When the marathon stars set off on the legendary 42.195 kilometers in New York this Sunday, their eyes will inevitably be drawn to their shoes. Since Kenyan Kelvin Kiptum’s world records in Chicago a month ago and Ethiopian Tigist Assefa’s in Berlin in September, there has been more debate than ever about the high-tech material on their feet.

It seems to be only a matter of time before the world record breaks the two-hour mark. The Kenyan Eliud Kipchoge was that fast four years ago – but this time, achieved practically under laboratory conditions with the help of countless pacemakers, is not considered a world record.

“The hype about the so-called super shoes has not only been around in the last few weeks,” says Wolfgang Potthast, who heads the clinical and technological biomechanics department at the Sports University in Cologne. With appropriate shoes, the oxygen intake of very well-trained amateur runners can be reduced by four percent. “This means that the muscles require four percent less energy, so they run more economically. In other words, it means that they can run four percent faster with the same amount of energy,” says the expert from the German Press Agency.

Race for the miracle kickers

Above all, Nike and Adidas are in a race for the miracle shoes in the billion-dollar running shoe business; it is always a duel between the sporting goods giants. “We have known for several decades that reducing the weight of a shoe by 100 grams reduces oxygen uptake by 1 percent,” says Potthast. The combination of weight, a light cushioning foam and a carbon plate optimizes the shoe.

“Theoretically, it doesn’t necessarily have to be carbon. But carbon is super light and has good rigidity properties. The idea behind the use is based on the sprint prostheses that Paralympics winners Oskar Pistorius and Markus Rehm started with,” says Potthast. “Also, carbon is fashionable right now, carbon is sexy and anything with carbon is cool.”

The international association World Athletics founded a working group on the increasingly exciting topic of shoes in the summer of 2020. The association then decided that in principle every shoe should have been commercially available to every athlete before it could be worn in a competition.

Comprehensive set of rules

The exception to this are so-called prototypes that manufacturers make available to their sponsored athletes in competitions. According to the association, this period is limited to twelve months; these shoes cannot be worn at world championships and the Olympics. There are also certain requirements for the shoe structure. When developing the new shoes within the framework of the extensive set of regulations, one manufacturer says it relies on experts from the fields of biomechanics, coaching, design, engineering, material development, nutrition and sports psychology and physiology.

The rapid development of running times also raises questions beyond training performance and material. “There are two ways of looking at it. One is based on the development of shoe technology with the installation of the carbon plate. With this, the runners say, they run two minutes faster because the shoe has a certain spring effect,” said Jo Schindler, race director of the Frankfurter Marathons, the “Frankfurter Allgemeine Zeitung”.

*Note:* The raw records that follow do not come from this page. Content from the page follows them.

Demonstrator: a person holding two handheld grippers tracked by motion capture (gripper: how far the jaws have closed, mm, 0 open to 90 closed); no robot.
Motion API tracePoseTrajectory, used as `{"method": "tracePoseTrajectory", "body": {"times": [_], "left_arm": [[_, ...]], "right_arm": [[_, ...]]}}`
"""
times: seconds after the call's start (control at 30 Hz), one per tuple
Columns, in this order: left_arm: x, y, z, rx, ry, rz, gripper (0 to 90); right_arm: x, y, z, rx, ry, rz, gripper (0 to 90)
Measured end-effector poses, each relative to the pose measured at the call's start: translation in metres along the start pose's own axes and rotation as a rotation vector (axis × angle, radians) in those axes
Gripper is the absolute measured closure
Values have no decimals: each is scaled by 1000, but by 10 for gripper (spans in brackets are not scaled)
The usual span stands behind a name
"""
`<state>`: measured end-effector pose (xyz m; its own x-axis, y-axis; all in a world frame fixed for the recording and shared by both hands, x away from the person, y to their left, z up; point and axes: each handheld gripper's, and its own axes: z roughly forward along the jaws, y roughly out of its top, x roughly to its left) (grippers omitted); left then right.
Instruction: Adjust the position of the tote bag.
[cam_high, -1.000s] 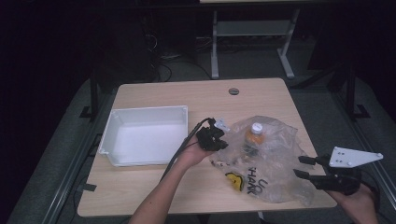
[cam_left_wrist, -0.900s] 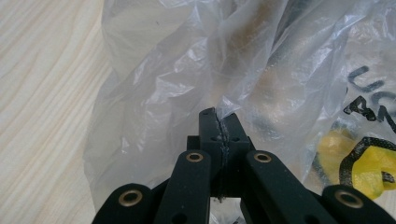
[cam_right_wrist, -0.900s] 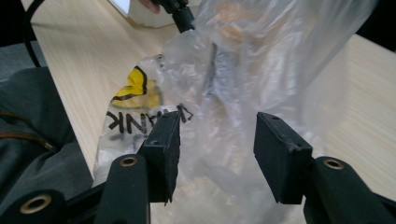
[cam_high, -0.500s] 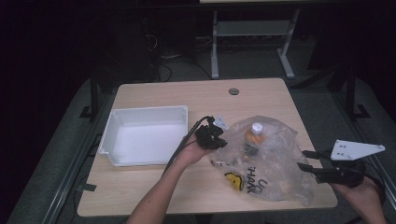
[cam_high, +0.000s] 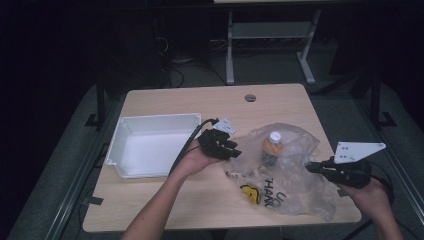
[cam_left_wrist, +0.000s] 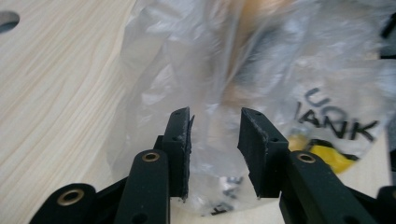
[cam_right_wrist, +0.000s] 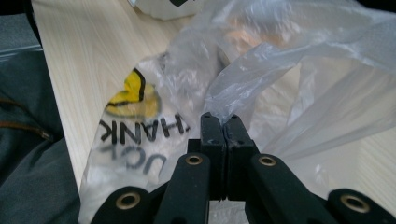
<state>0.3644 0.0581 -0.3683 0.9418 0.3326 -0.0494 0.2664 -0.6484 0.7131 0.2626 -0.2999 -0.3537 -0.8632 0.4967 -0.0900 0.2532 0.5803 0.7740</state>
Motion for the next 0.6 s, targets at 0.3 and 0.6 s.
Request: {"method": "tracePoseTrajectory", "body": {"times": [0.3,0.6], "left_arm": [[-18,10,-2,-35,-46,64,549],[-37,17,8,-57,-96,106,523]], "right_arm": [[2,20,12,8,21,-53,884],[5,42,26,11,46,-95,884]]}}
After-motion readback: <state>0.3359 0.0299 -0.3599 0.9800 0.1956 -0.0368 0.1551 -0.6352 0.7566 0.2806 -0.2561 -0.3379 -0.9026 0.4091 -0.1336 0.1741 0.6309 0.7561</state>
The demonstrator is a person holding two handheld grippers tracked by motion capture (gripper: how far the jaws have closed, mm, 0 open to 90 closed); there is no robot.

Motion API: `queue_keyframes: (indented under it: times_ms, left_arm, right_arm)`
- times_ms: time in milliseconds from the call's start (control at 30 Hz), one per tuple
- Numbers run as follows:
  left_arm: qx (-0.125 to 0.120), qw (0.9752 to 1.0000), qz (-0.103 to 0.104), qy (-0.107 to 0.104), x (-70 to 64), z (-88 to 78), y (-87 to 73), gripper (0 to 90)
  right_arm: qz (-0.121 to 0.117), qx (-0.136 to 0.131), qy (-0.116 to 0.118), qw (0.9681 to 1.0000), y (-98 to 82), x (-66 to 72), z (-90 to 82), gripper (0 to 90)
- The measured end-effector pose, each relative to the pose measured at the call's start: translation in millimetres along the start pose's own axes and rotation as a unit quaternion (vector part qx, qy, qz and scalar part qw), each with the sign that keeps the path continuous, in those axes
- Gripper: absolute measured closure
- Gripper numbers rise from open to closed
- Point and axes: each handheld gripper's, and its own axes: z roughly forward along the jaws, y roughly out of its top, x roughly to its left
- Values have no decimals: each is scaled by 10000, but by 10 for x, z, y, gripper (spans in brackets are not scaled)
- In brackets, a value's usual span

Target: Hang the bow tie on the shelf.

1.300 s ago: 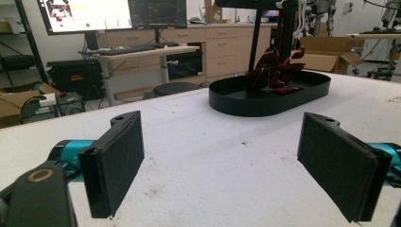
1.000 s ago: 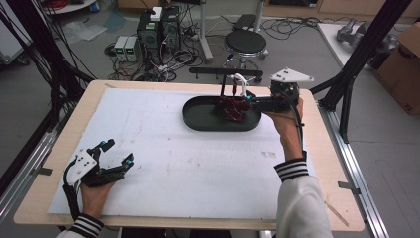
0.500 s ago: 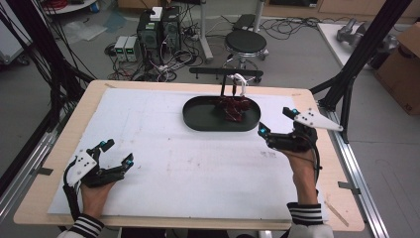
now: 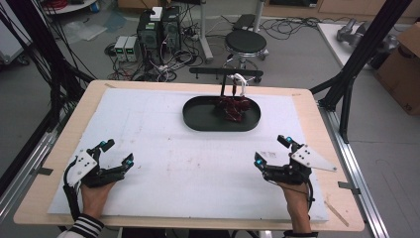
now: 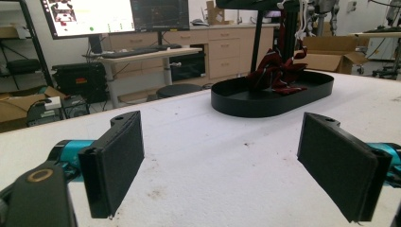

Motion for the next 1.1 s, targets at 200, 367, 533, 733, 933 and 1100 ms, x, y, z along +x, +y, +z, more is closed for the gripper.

“The other aspect is that whenever phenomenal achievements occur, in sport today you have to ask yourself whether everything was clean. I don’t want to accuse anyone of anything bad. I have no concerns about the recent world records, because they “The good history of the runners can be traced. The world records didn’t just come out of nowhere,” explained Schindler.

Kenya also stands out negatively

What is worrying, however, is that the running nation of Kenya is not only churning out records, but as of October 1st, it also has a top spot on the list of the world association’s “Athletics Integrity Unit” with more than 60 banned doping offenders – mostly long-distance runners takes. More and more African talent is focusing on half marathons and marathons because you earn more money on the road than on the track.

What is undisputed is that the super shoes are fueling the flood of records, although there are several variables on the way to top times. “It’s important to me that the focus is on the athlete. The athlete delivers the performance, it doesn’t come from the shoes. Sure, four percent can make a big difference. But records will never fall just because of the shoes,” says Potthast. Performance in other endurance sports, such as cycling, is also improving – “and cyclists don’t wear running shoes.”

For the world athletics association World Athletics (WA), the numerous records are not an unusual phenomenon. “Throughout the history of our sport, world records have always been set using the best technology available, and today is no different,” WA explained in response to a dpa query. Apart from technology, improved training techniques, more competitions, refined career paths or a more sophisticated diet are other reasons for record improvements.

The vast majority of hobby runners can save 250 to 500 euros for new super shoes anyway. Because they are designed for top athletes and not for average joggers. “It is certain that such shoes are not suitable for all runners. You don’t have to be as fast as Eliud Kipchoge, but you do have to be very fast. With the higher speed you have a different position of your body over your foot, for an Otto “It feels rather strange to normal consumers,” says Potthast.